Bu yılın ilk 2 ayında SGK’ya Hazine’den aktarılan para 65,6 milyar liraya ulaştı. Yıllık açık 350-400 milyar liraya gidiyor. Bu da zamlardan başımızı kaldıramayacağımızı gösteriyor,

Evet, yanıyoruz.

Ama kimimiz ishalken yanlışlıkla, kimimizde bile isteye kullanarak kendimizi uyuşturuyor, kafaya takmıyoruz.

Dediğim gibi, bir kısmımız da iktidarın hamaset nutuklarıyla uyumaya devam ediyor.

s2-1

GEZİCİLER LAYIĞINI BULDU!

“Bir insan acı duyabiliyorsa canlıdır, başkasının acısını duyabiliyorsa insandır” demiş Tolstoy…

Dinimizde ve örfümüzde de bu ve empati konusunda benzer nice sözler var.

Ama biz bir türlü insan olamıyoruz.

Özellikle de söz konusu siyasi bağnazlık olunca…

Bir kısmımız geziciler layığını buldu diye çok sevindi mesela…

Sorsan, içlerinden tek bir tanesi tanımaz. Dosyanın içeriği nedir, hukuk nasıl zorlanmış, mahkeme kimlerden baskı görmüş, kararı veren heyet kimden etkilenmiş, bilmezler.

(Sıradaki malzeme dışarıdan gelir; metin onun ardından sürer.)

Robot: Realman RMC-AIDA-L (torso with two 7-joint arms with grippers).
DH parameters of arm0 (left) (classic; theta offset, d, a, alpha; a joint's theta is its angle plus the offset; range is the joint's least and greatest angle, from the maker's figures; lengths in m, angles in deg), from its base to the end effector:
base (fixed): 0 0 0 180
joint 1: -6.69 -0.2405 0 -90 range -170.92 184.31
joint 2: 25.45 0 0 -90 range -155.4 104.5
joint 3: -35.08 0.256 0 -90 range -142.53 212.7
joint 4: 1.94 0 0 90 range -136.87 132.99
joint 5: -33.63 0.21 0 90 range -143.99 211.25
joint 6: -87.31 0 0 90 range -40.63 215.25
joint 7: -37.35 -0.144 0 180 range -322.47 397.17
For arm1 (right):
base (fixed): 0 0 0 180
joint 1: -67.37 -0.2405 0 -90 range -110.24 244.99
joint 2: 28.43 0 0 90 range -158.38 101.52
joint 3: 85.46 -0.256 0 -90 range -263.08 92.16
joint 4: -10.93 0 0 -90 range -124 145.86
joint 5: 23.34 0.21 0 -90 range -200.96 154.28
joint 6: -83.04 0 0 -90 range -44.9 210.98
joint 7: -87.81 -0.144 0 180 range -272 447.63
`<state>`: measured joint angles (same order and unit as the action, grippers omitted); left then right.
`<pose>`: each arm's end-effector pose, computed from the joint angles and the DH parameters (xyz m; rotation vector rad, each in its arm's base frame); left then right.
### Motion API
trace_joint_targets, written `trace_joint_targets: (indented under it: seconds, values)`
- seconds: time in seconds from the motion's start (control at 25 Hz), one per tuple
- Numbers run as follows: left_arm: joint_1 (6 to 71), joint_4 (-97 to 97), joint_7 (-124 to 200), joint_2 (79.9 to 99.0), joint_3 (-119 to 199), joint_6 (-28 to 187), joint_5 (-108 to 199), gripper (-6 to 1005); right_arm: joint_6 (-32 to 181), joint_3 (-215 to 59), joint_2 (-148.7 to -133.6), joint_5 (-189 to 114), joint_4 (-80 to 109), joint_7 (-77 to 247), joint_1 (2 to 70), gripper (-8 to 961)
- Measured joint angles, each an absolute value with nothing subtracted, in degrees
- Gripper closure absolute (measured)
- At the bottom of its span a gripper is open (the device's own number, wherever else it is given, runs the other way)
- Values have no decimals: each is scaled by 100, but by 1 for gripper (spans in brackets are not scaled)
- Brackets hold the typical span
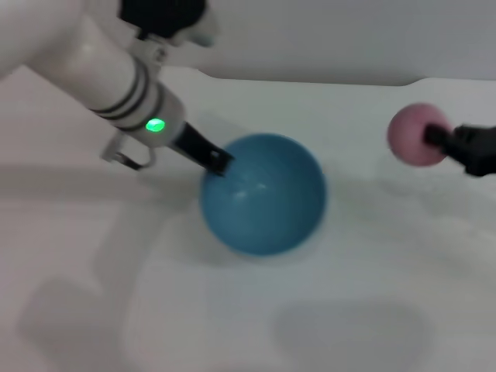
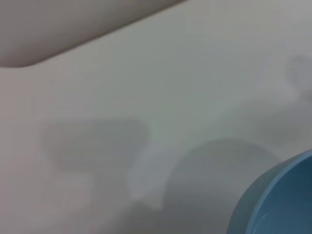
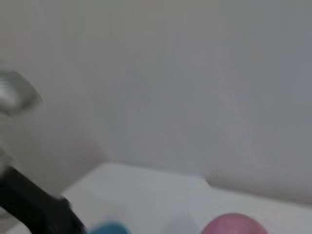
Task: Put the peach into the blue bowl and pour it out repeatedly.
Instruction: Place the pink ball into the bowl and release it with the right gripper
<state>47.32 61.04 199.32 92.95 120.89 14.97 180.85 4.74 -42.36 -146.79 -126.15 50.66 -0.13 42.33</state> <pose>-0.1780 0.3880 -0.0390 -2.4129 -1.1275 0.3676 0.2870 0.3421 0.0221 -2.4080 0.8842 0.7695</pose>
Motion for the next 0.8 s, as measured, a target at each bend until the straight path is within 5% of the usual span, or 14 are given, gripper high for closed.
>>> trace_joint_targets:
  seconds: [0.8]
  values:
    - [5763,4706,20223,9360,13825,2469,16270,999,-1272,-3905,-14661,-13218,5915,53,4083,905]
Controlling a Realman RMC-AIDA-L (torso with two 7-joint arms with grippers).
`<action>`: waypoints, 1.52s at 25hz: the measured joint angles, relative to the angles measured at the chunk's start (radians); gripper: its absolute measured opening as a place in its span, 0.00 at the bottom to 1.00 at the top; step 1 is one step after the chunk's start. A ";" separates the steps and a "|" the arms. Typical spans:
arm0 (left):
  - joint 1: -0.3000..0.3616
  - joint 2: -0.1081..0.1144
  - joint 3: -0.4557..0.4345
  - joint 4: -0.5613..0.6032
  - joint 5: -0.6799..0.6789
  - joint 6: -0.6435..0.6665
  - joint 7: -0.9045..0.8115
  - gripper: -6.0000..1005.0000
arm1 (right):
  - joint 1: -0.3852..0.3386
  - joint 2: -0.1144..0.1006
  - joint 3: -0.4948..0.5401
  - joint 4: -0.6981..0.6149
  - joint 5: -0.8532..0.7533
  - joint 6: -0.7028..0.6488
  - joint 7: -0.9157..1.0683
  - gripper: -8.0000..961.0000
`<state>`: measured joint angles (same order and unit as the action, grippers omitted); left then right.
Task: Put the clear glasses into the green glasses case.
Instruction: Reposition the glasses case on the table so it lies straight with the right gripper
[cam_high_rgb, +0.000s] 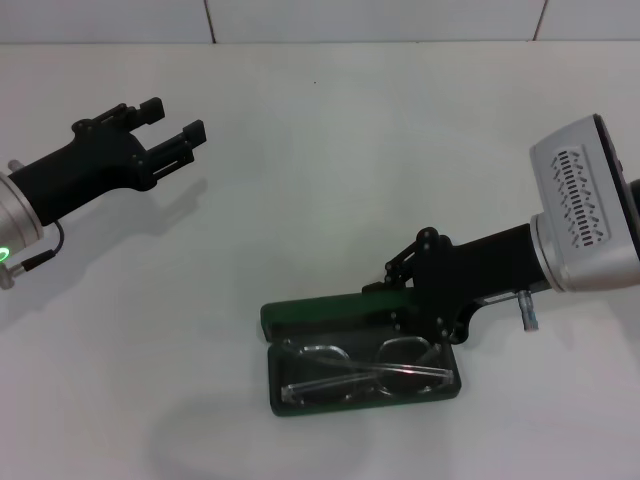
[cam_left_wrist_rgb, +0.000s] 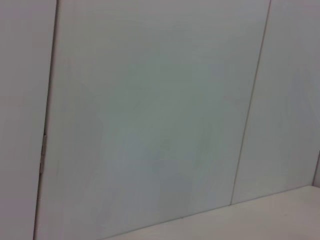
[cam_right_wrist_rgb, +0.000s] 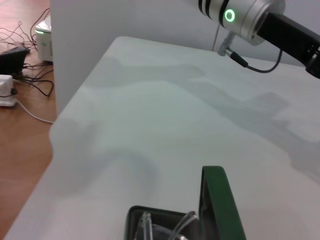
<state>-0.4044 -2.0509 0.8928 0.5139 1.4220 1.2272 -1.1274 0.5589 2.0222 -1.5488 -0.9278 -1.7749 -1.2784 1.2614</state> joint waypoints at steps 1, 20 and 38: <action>0.000 0.000 0.000 0.000 0.000 0.000 0.000 0.70 | -0.001 0.000 0.000 0.000 0.000 0.004 -0.001 0.21; -0.001 -0.005 0.000 0.001 -0.001 0.000 0.000 0.70 | -0.044 0.006 -0.223 -0.098 0.136 0.473 -0.153 0.20; -0.013 -0.026 -0.002 -0.002 -0.028 0.003 0.010 0.70 | 0.009 0.001 -0.168 -0.082 0.024 0.470 -0.066 0.25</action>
<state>-0.4178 -2.0771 0.8906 0.5118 1.3942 1.2305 -1.1170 0.5679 2.0234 -1.7169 -1.0093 -1.7507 -0.8084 1.1958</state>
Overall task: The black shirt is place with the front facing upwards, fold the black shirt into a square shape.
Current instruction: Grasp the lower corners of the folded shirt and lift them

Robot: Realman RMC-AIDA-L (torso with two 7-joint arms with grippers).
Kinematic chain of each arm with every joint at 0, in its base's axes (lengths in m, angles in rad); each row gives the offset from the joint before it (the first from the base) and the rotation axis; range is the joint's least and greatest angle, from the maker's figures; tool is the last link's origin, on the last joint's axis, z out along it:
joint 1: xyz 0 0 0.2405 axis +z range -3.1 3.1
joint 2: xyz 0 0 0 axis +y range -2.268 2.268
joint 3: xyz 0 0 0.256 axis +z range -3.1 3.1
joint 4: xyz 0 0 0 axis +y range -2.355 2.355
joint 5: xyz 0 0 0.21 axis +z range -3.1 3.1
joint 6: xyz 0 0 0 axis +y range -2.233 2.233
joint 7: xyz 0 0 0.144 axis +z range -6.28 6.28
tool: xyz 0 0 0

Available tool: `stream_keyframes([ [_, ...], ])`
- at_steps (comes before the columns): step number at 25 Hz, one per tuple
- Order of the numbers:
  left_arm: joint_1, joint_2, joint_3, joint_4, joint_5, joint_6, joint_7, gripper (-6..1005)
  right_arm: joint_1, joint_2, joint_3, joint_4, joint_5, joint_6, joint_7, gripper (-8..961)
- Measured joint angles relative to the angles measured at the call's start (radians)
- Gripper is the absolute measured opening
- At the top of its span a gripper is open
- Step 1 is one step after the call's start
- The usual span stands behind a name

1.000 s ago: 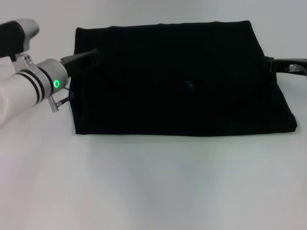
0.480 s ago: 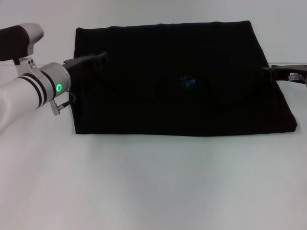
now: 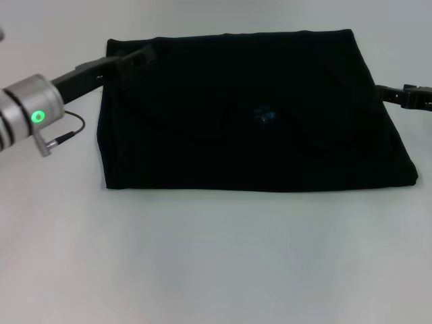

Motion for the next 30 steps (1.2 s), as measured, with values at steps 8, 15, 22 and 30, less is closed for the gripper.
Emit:
stream_keyframes([
  [8, 0.132, 0.056, 0.071, 0.062, 0.011, 0.291, -0.045, 733, -0.068, -0.087, -0.004, -0.026, 0.004, -0.337, 0.174, 730],
  [15, 0.241, 0.058, 0.182, 0.147, 0.069, 0.306, -0.027, 734, -0.085, -0.133, -0.026, -0.022, -0.026, -0.441, 0.308, 725],
  [22, 0.240, 0.035, 0.222, 0.145, 0.206, 0.151, -0.012, 735, -0.076, -0.132, -0.020, -0.021, -0.022, -0.403, 0.334, 722],
  [30, 0.199, 0.016, 0.324, 0.096, 0.248, -0.064, -0.017, 733, -0.059, -0.131, -0.025, -0.022, -0.020, -0.370, 0.358, 718],
])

Ama hüküm vermekte üstlerine yoktur.

Timur soykan yazdı, ben de aktarayım, belki bir nebze insanlığına etki eder;

“Üsküdar’da Validebağ Korusu’nda yürüyorsun. Bahar ile yeşilin her tonu coşmuş, mis gibi bir nefes dolduruyorsun içine. Sevimli bir sincap var ağacın dalında. Kuşların cıvıltısı birbirine karışıyor. Erguvanın dökülmüş çiçekleri boyamış yeri. Bir rüzgârla dalların, yaprakların hışırtısı huzur dolduruyor içine.

İşte bu güzelliği korumak için Validebağ Gönüllüleri ile birlikte yıllardır mücadele edenler dört duvar arasına, betonun içine hapsedildi.

Mesela;

2014’te yürütmeyi durdurma kararına rağmen koruda ağaçlar sökülürken iş makinelerinin karşısına dikilenler arasında Avukat Can Atalay da vardı. Polis tarafından “Kafanı kaldırırsan kafana sıkarım” diye tehdit edildi, gözaltına alındı.

Validebağ Korusu’nda ‘millet bahçesi’, rehabilitasyon adı altında yapılaşmanın önünün açılmasına karşı davalarla mücadele etti.

Mesela;

21 Eylül 2021’de sabaha karşı Üsküdar Belediyesi kamyonlarla kum ve moloz döktüğünde Validebağ Korusu’na koşanlar arasında Yüksek Mimar Mücella Yapıcı vardı. Onlarca kişiyle birlikte kumları poşetlere doldurup korunun dışına taşıyordu.

Mesela;

19 Eylül 2017’de Şehir Plancıları Odası İstanbul Şubesi Yönetim Kurulu Başkanı olan Tayfun Kahraman, ‘Validebağ Korusu Nasıl Korunmalıdır Çalıştayı’nda konuşuyordu. Doğal alanların dünyada nasıl korunduğunu anlatıyordu. Validebağ Gönüllüleriyle birlikte betona, ranta doymayanlara karşı yıllarca mücadele etti.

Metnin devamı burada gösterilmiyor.